Ce soir, sur Madison, deux vigiles escortent un clochard pour l’envoyer vers le sud, une prostituée supplie qu’on la laisse monter car il fait trop froid dehors et les flics sont nerveux quand ils tombent sur une gamine frappée à mort, nue et ensanglantée. Certaines nuits, les clients arrondissent le pourboire et c’est l’occasion d’aller boire un verre avec les collègues. D’autres fois, ils sont au centime près et râlent à propos du trajet, mais Eddie continue, tentant encore une fois d’éviter la cité Cabrini-Green qui a si mauvaise réputation. Dans le journal, il apprend que son pote Lenny le Polack a été abattu à son tour et la vie ne tourne plus rond.
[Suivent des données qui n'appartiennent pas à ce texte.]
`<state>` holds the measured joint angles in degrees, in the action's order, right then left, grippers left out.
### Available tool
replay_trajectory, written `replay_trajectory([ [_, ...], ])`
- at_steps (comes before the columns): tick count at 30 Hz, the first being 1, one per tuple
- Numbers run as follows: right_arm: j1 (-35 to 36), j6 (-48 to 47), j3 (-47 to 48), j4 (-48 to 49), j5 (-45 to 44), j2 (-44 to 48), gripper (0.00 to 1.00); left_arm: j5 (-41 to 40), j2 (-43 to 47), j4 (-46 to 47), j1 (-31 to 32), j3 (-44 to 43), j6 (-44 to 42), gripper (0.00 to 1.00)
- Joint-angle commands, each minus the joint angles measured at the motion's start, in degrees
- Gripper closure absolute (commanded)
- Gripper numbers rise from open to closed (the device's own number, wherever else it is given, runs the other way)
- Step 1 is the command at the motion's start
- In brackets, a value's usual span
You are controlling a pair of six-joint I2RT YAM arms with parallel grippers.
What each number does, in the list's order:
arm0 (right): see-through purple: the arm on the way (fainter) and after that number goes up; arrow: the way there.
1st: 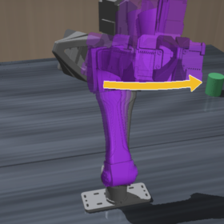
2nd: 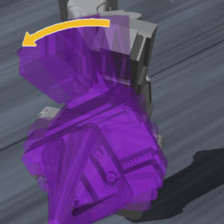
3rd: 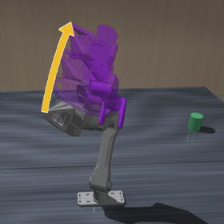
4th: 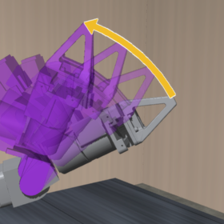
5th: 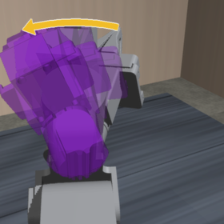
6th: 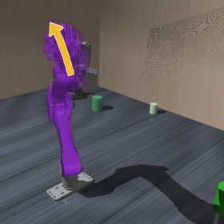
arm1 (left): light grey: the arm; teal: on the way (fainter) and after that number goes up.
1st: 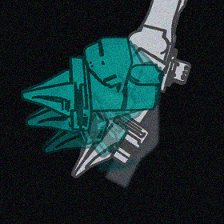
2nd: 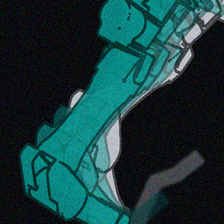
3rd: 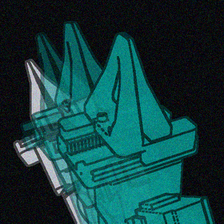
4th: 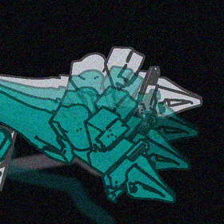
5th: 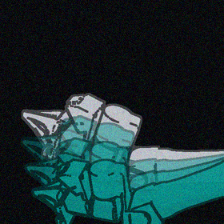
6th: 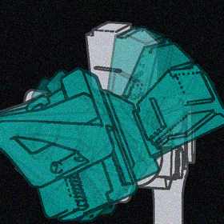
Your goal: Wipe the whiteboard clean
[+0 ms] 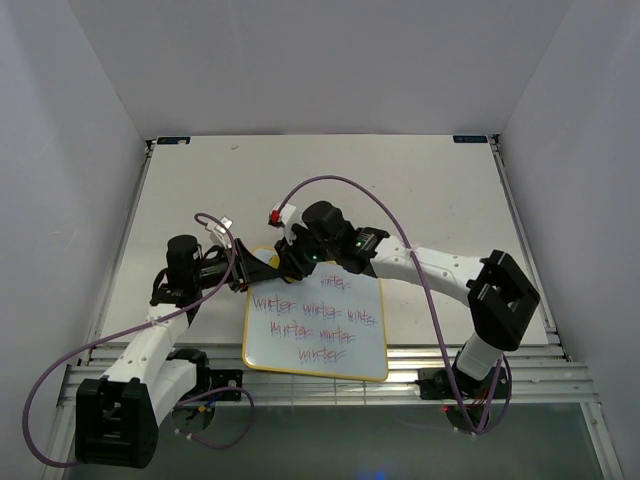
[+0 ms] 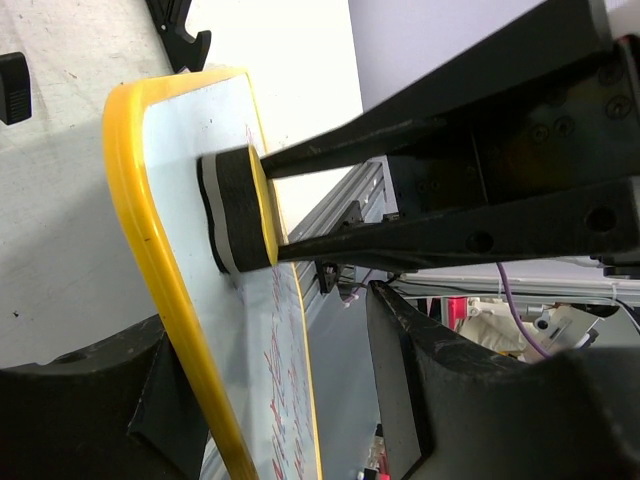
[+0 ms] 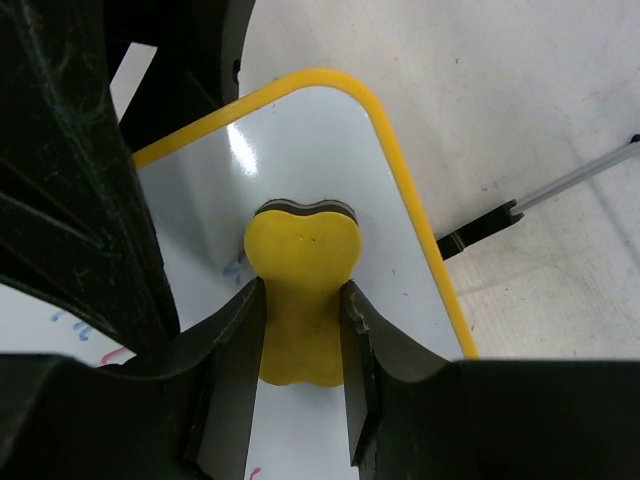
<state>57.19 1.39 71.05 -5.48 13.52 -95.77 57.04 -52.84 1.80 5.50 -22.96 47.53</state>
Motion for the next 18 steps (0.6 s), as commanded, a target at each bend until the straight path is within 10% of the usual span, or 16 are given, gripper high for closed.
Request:
replay_trajectory([
  [1,1.5,-1.1,-1.9,-5.5,4.1,1.5,0.78,3.6,1.2,6.0,0.5,-2.0,1.1,0.35],
  [18,3.0,-3.9,-7.1,-7.8,-2.5,6.9,0.78,3.3,1.2,6.0,0.5,-2.3,1.8,0.35],
])
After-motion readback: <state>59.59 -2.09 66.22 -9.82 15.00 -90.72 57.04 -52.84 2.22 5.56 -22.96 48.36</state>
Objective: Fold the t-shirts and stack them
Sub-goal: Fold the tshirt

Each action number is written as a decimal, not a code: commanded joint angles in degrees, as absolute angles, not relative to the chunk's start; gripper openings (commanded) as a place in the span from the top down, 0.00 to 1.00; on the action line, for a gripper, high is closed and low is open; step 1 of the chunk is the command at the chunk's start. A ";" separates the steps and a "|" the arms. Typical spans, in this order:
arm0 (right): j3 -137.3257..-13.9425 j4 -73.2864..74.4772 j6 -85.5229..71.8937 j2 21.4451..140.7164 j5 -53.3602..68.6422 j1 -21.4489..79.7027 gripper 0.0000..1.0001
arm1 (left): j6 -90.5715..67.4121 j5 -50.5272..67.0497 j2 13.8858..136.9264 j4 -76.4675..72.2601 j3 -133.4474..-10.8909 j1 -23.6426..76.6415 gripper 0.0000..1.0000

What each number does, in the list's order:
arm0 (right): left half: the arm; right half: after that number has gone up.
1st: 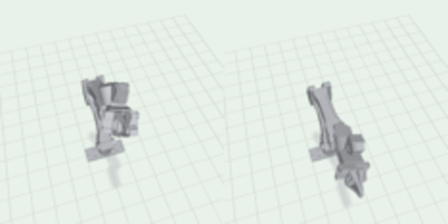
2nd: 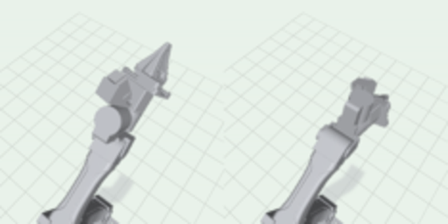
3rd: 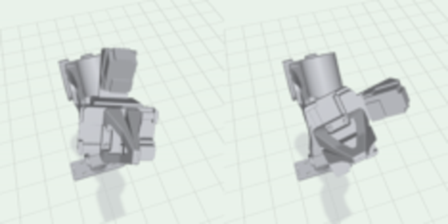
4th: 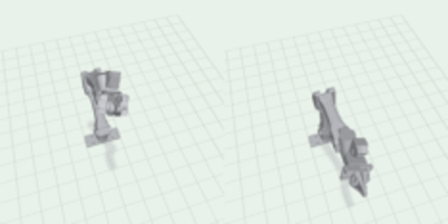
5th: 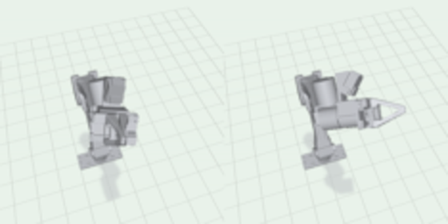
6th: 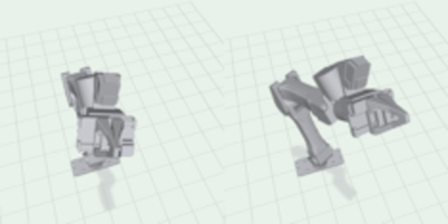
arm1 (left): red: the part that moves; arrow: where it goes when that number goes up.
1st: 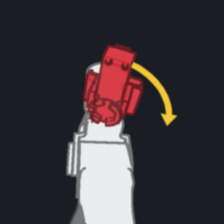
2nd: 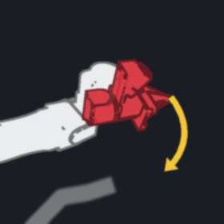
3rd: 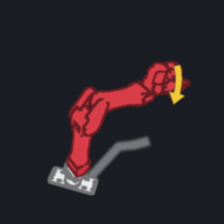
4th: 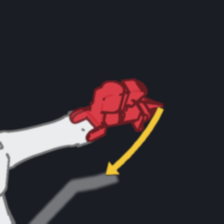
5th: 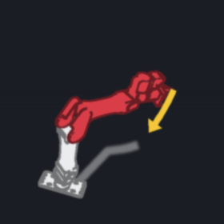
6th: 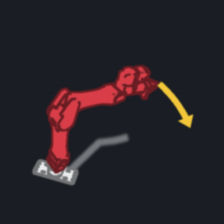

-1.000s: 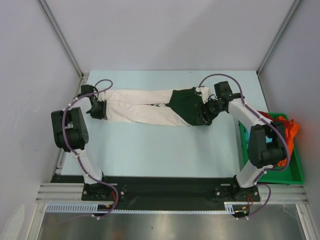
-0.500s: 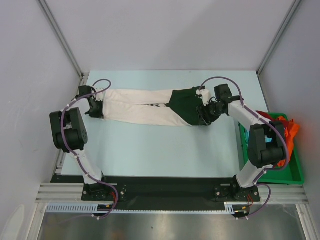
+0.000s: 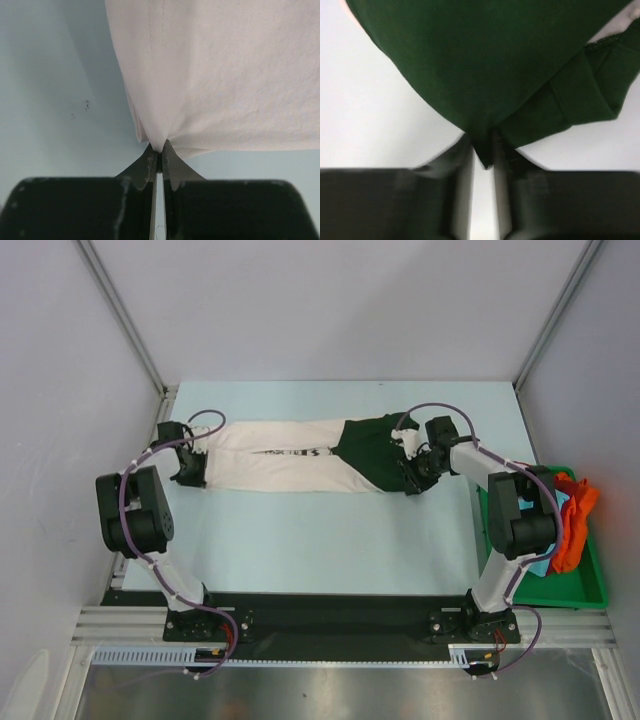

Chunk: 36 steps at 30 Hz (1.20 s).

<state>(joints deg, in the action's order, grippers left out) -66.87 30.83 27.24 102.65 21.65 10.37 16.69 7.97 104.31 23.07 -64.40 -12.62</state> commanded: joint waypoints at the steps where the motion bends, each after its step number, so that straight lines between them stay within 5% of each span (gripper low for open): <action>1: -70.04 33.30 30.32 104.32 22.15 9.93 0.84 | 20.56 4.13 101.87 29.09 -61.79 -13.01 0.93; 4: -69.96 34.37 31.38 105.73 22.50 8.53 1.00 | 22.84 2.55 100.90 29.27 -61.17 -12.92 0.95; 28: -88.76 34.81 38.23 122.52 18.28 2.37 1.00 | 25.14 1.84 86.14 33.22 -49.31 -12.83 0.94; 31: -89.91 34.63 37.97 123.75 18.63 2.37 1.00 | 25.93 4.12 83.15 35.15 -47.90 -13.01 0.85; 34: -90.70 34.98 38.23 123.49 18.37 2.37 0.84 | 27.86 9.83 77.20 38.65 -47.99 -12.92 0.59; 36: -90.09 35.33 38.06 121.39 17.58 2.11 0.69 | 28.56 12.55 73.41 40.33 -49.47 -12.92 0.52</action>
Taxi de nuit est une formidable chronique du quotidien, composée d’histoires courtes, incisives, chaleureuses, brutales sur cette ville où l’on ne fait pas de vieux os. On pense au remarquable récit de Shannon Burke, 911 (titre original : Black flies), paru en 2008. L’ancien ambulancier décrivait aussi les nuits sur le bitume. Il travaillait à Harlem, au centre des cris, des scènes de crime, de la misère. Même précision, même émotion rétive, même empathie pour les plus pauvres, ou les vieux ratatinés, qui finiront dans le taxi d’Eddy Miles. Au bout de la nuit, le chauffeur s’y retrouvera toujours. Au pire, demain, il dégottera une bonne course en faisant la sortie des bars jusqu’à la fermeture et finira du côté des vieilles tours du Loop pour rester un moment à scruter la ville étendue devant lui «avec le lac en toile de fond sombre et apaisant». Ensuite, il sera temps de rentrer et tenter de dormir quand Chicago se réveille.